Charmaine Yoest


Charmaine Yoest is an American writer and political commentator. She was formerly the president and CEO of the Americans United for Life, an anti-abortion group. On April 28, 2017, it was announced that Yoest has been selected by President Donald Trump to serve in the United States Department of Health and Human Services as the Assistant Secretary of Health and Human Services for Public Affairs.

Early life

Yoest was born to Gilbert L. Crouse Sr., a government economist, and Janice Shaw Crouse, a speechwriter for President George H. W. Bush and policy analyst at conservative Christian activist group Concerned Women for America. Yoest attended Taylor University in 1982 and 1983, during which time her mother was Taylor's Associate Vice President for Academic Affairs. She then transferred to and graduated from Wheaton College, earning a bachelor's degree in politics in 1986.

Career and activism

After graduating college, Yoest went to work in Washington D.C. as a Confidential Assistant in the Office of Presidential Personnel in the White House during the administration of President Ronald Reagan. Since 1990 she has been married to John Wesley "Jack" Yoest, Jr., a former official in the Department of Health and Human Services and an entrepreneur and academic; they have five children. In 1996 Deborah Shaw Lewis and Yoest co-authored Mother in the Middle, an examination of United States childcare policy.
Yoest earned a Ph.D. in politics at University of Virginia in 2004, writing a dissertation on the politics of parental leave. She has received fellowships from several foundations, including Mellon, Olin, Bradley, and Kohler. She also worked as a policy analyst at the Family Research Council from 2005 to 2008, eventually rising to Vice President.
In 2008 she was a senior adviser to Mike Huckabee's 2008 presidential campaign. Yoest was called to testify before the Senate Judiciary Committee during the July 2009 confirmation hearings for Supreme Court nominee Judge Sonia Sotomayor, whom Yoest unsuccessfully opposed. In 2009, Yoest was diagnosed with breast cancer and underwent six months of chemotherapy. On July 1, 2010, Yoest testified before the Senate Judiciary Committee at the confirmation hearings for Supreme Court nominee Elena Kagan. Yoest also opposed Kagan's nomination and called for a Senate investigation into alleged discrepancies in Kagan's testimony related to partial-birth abortion. In 2012, Yoest was appointed to the Congressional Award Board by Senate Republican Leader Mitch McConnell.
Yoest was president and CEO of Americans United for Life for several years. In 2016, she joined Gary Bauer's group American Values as a senior fellow.

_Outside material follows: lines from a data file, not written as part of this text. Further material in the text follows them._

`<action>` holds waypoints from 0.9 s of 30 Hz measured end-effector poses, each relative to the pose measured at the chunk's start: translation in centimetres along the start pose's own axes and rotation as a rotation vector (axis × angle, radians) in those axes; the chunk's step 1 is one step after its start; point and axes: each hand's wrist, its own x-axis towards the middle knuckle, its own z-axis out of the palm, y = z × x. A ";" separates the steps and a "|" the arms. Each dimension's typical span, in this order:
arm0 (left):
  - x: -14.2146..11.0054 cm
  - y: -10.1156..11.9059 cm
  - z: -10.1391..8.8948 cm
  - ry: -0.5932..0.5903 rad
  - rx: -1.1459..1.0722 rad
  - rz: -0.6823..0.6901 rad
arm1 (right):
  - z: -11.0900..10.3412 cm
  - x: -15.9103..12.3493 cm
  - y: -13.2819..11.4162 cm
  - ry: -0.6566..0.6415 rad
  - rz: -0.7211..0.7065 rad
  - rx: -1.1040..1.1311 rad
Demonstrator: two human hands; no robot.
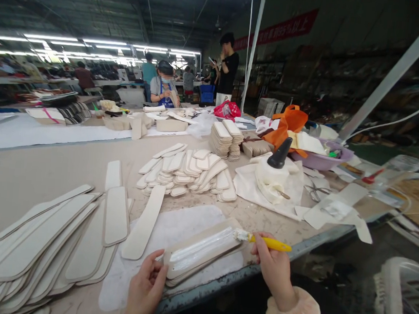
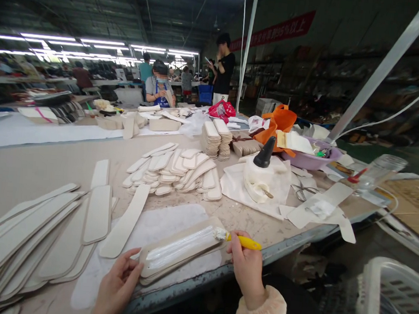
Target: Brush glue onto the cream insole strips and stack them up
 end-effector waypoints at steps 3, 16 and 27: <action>0.0 0.4 0.0 0.009 0.002 -0.015 | -0.1 0.0 0.4 0.046 -0.118 -0.068; -0.1 0.2 -0.1 -0.002 0.028 0.006 | 4.4 -2.6 -1.0 -0.187 -0.737 -0.491; 0.1 -0.4 0.1 -0.017 -0.011 -0.002 | 8.6 -7.3 -4.4 -0.508 -0.720 -0.064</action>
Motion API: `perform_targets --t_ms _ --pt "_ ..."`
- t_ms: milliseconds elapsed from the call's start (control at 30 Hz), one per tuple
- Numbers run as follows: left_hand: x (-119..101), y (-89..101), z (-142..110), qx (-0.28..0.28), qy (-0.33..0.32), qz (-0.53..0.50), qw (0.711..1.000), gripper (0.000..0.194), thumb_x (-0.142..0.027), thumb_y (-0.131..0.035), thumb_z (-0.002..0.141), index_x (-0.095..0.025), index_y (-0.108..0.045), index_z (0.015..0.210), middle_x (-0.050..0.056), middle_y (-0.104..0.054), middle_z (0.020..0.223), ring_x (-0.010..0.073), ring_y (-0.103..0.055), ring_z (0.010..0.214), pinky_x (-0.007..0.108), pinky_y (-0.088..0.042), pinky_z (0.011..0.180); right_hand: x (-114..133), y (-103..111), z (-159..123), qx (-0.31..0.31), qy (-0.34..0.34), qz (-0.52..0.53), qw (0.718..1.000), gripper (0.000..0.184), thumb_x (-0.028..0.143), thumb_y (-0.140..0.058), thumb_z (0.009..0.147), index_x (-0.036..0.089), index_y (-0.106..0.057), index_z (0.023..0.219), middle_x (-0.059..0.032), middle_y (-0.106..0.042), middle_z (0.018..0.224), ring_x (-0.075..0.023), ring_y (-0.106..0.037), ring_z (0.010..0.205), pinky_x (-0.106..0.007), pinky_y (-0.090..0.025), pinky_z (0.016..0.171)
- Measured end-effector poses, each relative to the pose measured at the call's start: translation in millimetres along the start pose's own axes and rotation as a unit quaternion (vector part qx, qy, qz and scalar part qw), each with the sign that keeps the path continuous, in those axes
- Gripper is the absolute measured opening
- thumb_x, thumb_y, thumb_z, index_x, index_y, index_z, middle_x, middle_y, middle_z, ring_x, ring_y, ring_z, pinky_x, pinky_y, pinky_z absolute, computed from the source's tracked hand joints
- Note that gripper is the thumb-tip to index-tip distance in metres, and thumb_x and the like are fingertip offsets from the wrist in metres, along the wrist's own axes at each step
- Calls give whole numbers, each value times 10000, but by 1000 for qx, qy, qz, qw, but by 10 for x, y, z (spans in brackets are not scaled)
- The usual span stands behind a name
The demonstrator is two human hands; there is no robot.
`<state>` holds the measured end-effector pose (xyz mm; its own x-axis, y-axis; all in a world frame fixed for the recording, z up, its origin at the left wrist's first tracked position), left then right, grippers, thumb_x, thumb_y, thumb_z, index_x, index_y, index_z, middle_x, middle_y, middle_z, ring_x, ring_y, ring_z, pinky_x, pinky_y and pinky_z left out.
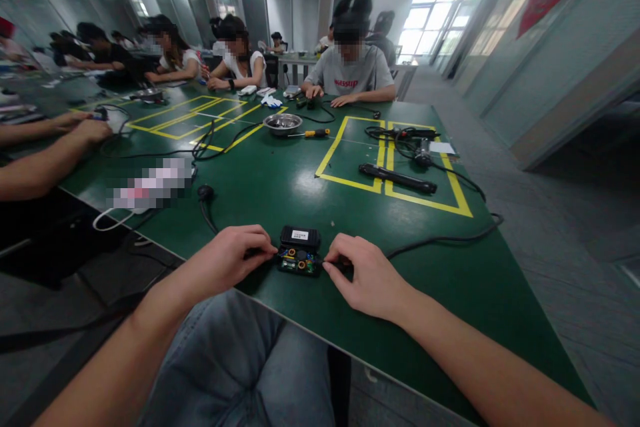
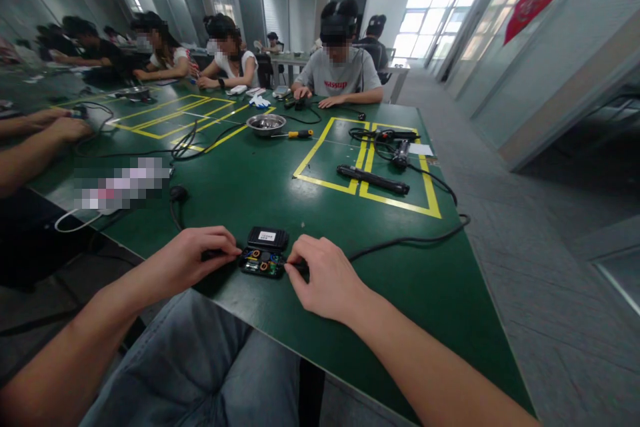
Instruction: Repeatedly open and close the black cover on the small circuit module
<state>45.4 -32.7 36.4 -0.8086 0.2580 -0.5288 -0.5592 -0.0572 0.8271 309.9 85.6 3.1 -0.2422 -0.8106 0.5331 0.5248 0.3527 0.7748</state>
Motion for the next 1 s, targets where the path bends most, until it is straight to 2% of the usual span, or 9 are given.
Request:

Position on abortion and birth control

A 2011 profile in The Christian Science Monitor said Yoest "is not shrill, rigid, or somehow provincial in values or experience. She is not a fire-and-brimstone finger wagger, though faith is a centerpiece of her life."
A 2012 profile in The Washington Post discussed Yoest's role in the initial decision by Susan G. Komen for the Cure to stop giving funds to Planned Parenthood.
A 2012 profile in The New York Times said Yoest's opposition to legal abortion "leaves no room for exceptions in the case of rape or incest or to preserve the health of the mother. She believes that embryos have legal rights and opposes birth control, like the IUD, that she thinks 'has life-ending properties.'" Yoest has vigorously affirmed the unproven abortion–breast cancer hypothesis, which posits that having an abortion increases the risk of breast cancer.
Yoest, former head of the pro-life advocacy group Americans United for Life, helped to develop the strategy for a Texas statute filled with obstacles to abortion services, in the guise of protections for women’s health. The U.S. Supreme Court abandoned its deference to state law and struck down the law because its underlying factual claims were patently false.
Donald Trump appointed Yoest as assistant secretary for public affairs at HHS. She asserts that condoms do not protect against HIV or other sexually transmitted infections. Yoest has claimed contraception does not reduce the number of abortions and says that to accept this argument “would be, frankly, carrying water for the other side to allow them to redefine the issue in that way.